Try it ->
Exclude all pictures, then write out exactly the lines below from the first one through the line with "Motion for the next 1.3".

Data extracts ->

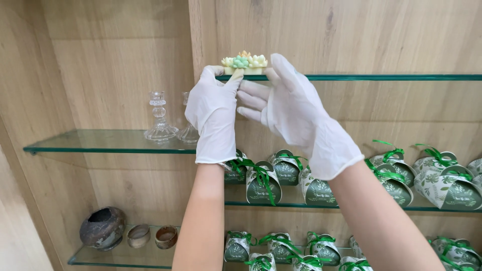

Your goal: Pick up finished decorative candles from a storage shelf and place them on a glass display shelf.

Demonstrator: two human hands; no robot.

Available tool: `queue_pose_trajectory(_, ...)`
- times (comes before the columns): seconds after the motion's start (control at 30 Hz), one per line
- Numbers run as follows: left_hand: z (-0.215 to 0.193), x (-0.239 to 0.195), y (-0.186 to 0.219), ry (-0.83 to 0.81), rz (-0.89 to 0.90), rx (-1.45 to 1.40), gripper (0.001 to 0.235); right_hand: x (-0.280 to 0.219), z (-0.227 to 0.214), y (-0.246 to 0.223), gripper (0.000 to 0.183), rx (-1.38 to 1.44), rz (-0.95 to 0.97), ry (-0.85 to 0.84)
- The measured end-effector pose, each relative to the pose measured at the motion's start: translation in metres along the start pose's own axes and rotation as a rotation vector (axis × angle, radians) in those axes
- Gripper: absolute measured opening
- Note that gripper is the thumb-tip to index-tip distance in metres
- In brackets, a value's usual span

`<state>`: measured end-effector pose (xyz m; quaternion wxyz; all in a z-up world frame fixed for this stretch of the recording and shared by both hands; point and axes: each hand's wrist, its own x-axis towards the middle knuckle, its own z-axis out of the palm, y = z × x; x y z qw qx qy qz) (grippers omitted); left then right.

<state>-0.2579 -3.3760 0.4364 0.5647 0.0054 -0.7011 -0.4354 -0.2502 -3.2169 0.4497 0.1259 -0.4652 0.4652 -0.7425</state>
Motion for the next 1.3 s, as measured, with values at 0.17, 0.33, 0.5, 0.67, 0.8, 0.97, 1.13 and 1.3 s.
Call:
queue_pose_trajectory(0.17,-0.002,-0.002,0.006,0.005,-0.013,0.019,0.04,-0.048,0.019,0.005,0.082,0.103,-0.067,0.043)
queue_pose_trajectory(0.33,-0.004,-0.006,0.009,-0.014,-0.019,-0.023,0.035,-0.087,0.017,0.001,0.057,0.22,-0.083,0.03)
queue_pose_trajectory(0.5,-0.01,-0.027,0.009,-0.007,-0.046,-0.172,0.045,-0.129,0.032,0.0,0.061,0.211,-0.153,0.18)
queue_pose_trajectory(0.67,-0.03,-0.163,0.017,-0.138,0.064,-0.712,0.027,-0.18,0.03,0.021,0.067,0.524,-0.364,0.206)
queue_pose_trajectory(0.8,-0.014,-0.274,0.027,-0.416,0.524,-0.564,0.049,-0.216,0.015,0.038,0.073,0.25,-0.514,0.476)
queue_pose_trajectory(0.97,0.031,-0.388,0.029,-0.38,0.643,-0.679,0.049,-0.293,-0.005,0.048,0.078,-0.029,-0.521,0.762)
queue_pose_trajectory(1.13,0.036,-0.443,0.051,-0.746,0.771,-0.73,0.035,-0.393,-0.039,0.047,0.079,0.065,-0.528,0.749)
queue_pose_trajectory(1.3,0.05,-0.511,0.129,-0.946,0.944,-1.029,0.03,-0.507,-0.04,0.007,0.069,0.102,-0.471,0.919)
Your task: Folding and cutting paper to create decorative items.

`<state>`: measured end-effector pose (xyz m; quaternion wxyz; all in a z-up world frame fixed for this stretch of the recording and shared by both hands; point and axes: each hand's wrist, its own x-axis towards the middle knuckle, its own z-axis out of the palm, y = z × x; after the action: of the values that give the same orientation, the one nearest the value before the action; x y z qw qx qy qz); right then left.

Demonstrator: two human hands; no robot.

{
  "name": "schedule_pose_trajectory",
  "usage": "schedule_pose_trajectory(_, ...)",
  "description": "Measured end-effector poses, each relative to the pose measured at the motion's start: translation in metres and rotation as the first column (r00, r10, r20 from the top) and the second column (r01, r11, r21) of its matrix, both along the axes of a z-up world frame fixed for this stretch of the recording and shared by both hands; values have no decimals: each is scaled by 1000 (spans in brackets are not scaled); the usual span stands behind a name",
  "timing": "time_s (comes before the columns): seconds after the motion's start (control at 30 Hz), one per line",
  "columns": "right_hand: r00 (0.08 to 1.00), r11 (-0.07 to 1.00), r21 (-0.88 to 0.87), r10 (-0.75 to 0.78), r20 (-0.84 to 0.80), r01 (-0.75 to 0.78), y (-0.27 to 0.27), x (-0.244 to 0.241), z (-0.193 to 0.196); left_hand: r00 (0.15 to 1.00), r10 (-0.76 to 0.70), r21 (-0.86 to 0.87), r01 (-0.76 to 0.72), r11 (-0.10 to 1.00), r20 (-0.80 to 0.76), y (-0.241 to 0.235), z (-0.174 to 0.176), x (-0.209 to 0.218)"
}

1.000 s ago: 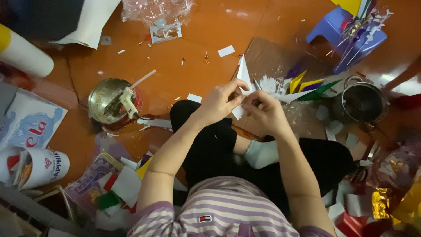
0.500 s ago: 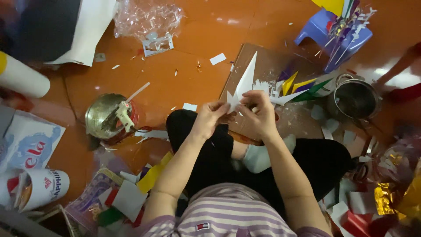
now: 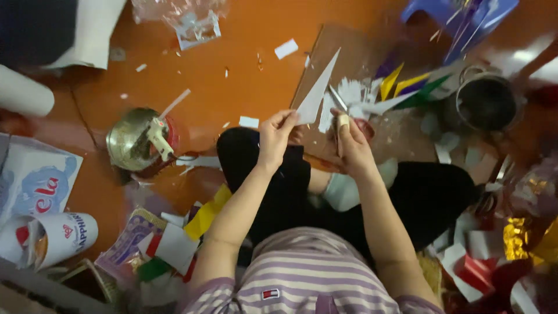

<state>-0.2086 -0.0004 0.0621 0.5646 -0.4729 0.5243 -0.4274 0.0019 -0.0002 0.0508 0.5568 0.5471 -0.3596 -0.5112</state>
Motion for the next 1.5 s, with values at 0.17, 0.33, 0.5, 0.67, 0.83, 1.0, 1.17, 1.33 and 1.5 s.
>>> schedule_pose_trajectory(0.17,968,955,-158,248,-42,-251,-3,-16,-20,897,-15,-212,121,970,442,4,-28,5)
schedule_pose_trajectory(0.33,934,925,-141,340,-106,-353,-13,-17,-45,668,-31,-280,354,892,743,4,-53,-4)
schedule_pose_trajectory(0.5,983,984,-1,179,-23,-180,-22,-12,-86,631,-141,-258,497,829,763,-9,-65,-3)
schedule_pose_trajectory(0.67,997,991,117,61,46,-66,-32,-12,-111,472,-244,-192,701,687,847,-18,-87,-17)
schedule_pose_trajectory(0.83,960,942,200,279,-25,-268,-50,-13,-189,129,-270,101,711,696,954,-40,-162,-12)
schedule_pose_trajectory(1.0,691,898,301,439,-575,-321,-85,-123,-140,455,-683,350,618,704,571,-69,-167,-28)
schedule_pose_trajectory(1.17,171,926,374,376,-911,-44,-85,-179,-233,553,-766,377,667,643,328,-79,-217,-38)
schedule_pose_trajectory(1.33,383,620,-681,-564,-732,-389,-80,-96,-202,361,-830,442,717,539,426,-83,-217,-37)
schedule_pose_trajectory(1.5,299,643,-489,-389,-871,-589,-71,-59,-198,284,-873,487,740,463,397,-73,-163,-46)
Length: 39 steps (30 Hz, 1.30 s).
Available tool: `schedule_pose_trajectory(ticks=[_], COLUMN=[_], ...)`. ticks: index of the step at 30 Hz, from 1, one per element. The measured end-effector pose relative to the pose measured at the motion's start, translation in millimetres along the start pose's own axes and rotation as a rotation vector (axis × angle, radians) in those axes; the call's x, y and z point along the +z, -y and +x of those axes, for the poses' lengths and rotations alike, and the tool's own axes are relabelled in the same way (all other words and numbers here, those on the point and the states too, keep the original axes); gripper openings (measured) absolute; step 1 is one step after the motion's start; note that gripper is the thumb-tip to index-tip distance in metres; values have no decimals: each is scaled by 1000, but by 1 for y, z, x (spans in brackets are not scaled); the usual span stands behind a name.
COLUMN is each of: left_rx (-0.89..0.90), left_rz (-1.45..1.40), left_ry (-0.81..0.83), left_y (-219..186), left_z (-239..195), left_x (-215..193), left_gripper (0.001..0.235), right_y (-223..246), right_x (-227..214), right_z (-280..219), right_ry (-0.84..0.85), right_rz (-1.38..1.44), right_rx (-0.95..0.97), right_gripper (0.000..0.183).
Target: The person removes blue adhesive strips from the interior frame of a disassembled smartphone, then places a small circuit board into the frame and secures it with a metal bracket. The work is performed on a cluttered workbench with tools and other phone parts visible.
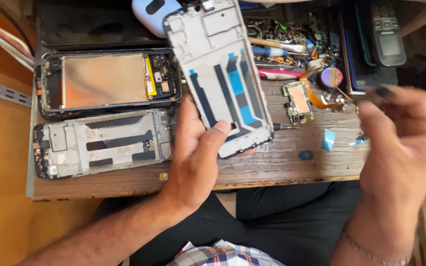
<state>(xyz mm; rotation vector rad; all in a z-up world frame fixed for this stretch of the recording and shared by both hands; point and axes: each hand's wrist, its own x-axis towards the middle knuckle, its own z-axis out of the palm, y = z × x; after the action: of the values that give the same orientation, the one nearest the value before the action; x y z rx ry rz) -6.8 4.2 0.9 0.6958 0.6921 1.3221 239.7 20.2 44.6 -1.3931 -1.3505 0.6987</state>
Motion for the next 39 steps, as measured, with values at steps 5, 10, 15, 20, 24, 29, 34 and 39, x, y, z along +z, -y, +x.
schedule_pose_trajectory(ticks=[5,10,15,20,24,29,34,39], left_rx=[68,55,31,33,-59,60,73,59], left_rz=[96,117,156,124,223,273,271,275], left_ry=[88,137,157,175,155,168,156,152], left_y=[7,10,9,9,7,7,7,7], left_z=[-1,-1,0,2,1,1,2,2], left_x=[-3,-6,-5,-4,-6,-7,-7,-6], left_gripper=[40,39,41,44,47,40,40,39], right_y=[7,14,11,8,10,10,14,17], right_x=[9,22,24,26,28,35,42,45], right_z=[-33,-49,-47,-46,-45,-38,-32,-33], right_ry=[-31,73,122,190,294,337,337,345], right_rz=[470,206,77,-24,-49,-204,-254,-281], right_rx=[220,208,80,13,-129,-225,-300,-308], right_gripper=[39,48,47,45,41,42,44,44])
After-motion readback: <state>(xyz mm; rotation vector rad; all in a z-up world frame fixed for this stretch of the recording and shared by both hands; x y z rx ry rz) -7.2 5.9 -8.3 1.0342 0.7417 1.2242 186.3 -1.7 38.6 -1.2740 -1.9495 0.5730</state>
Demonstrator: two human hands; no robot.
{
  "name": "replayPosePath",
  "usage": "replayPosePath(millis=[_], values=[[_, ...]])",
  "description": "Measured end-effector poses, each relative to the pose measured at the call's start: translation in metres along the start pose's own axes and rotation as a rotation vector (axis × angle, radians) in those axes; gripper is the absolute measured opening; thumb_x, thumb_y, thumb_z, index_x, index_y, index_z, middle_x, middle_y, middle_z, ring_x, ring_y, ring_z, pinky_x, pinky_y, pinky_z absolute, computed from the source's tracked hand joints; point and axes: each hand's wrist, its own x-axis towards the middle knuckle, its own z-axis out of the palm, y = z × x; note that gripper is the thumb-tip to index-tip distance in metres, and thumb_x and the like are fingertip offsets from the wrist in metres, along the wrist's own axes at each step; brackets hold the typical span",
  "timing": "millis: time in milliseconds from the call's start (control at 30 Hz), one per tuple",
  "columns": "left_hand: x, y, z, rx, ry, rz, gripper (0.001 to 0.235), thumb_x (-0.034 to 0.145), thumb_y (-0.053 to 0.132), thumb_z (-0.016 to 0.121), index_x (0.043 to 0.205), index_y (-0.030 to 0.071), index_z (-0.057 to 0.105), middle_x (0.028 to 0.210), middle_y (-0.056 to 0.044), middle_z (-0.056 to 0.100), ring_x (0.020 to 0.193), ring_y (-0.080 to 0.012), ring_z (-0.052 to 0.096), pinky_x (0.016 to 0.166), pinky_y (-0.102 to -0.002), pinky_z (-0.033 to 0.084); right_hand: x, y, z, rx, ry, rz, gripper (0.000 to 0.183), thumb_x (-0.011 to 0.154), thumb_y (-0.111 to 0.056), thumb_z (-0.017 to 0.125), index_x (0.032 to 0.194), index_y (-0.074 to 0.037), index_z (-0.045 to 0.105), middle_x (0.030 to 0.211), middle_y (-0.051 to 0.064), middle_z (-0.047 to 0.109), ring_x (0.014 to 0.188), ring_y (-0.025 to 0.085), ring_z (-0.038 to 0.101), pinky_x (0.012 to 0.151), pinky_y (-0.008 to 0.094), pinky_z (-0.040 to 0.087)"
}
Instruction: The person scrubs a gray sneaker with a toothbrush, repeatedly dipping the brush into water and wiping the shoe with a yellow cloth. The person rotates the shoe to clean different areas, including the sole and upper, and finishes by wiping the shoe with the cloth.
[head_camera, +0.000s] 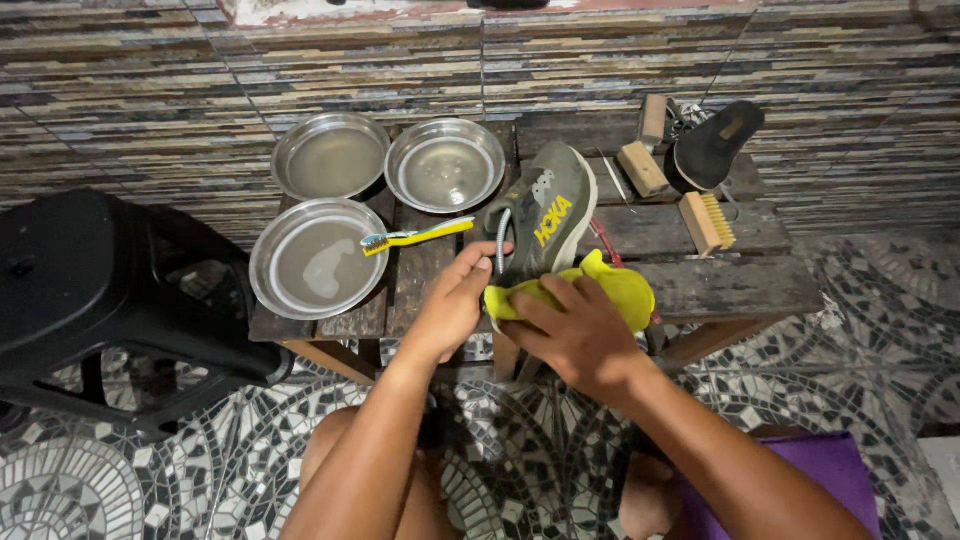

Reply to the task ->
Your goal: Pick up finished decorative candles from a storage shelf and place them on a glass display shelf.

Demonstrator: two human hands; no robot.

Available tool: `queue_pose_trajectory(_, ...)`
- times (comes before the columns): seconds after the motion's start (control at 30 Hz), one per line
- Numbers run as follows: left_hand: z (-0.215 to 0.193), x (-0.239 to 0.195), y (-0.186 to 0.219), ry (-0.83 to 0.81), rz (-0.89 to 0.90), rx (-1.45 to 1.40), gripper (0.001 to 0.235); right_hand: x (-0.280 to 0.219), z (-0.227 to 0.214), y (-0.246 to 0.223), gripper (0.000 to 0.183), rx (-1.38 to 1.44), rz (-0.95 to 0.97), ry (-0.85 to 0.84)
- The measured end-effector pose, each relative to the pose measured at the motion's start: translation in metres along the start pose's own axes and rotation as a rotation vector (axis × angle, radians) in those axes
- Gripper: absolute measured opening
- Note that gripper is the thumb-tip to index-tip distance in metres
- In brackets, a value's usual span

`<state>`: measured end-effector pose (xyz m; quaternion wxyz; all in a z-up world frame fixed for this stretch of the recording and shared by both hands; point and axes: each hand's wrist, its own x-axis towards the middle knuckle, its own z-axis out of the palm, y = z × x; x y z qw qx qy qz) (grippers omitted); left then right.

<state>-0.2579 -3.3760 0.4364 0.5647 0.0054 -0.7011 -0.4354 -0.2502 -3.2169 0.4497 0.1259 -0.4652 0.4652 -0.7425</state>
Motion for the next 1.3 s, as measured, with values at 0.17, 0.33, 0.5, 0.67, 0.8, 0.97, 1.13 and 1.3 s.

At this stage, the exercise is finished.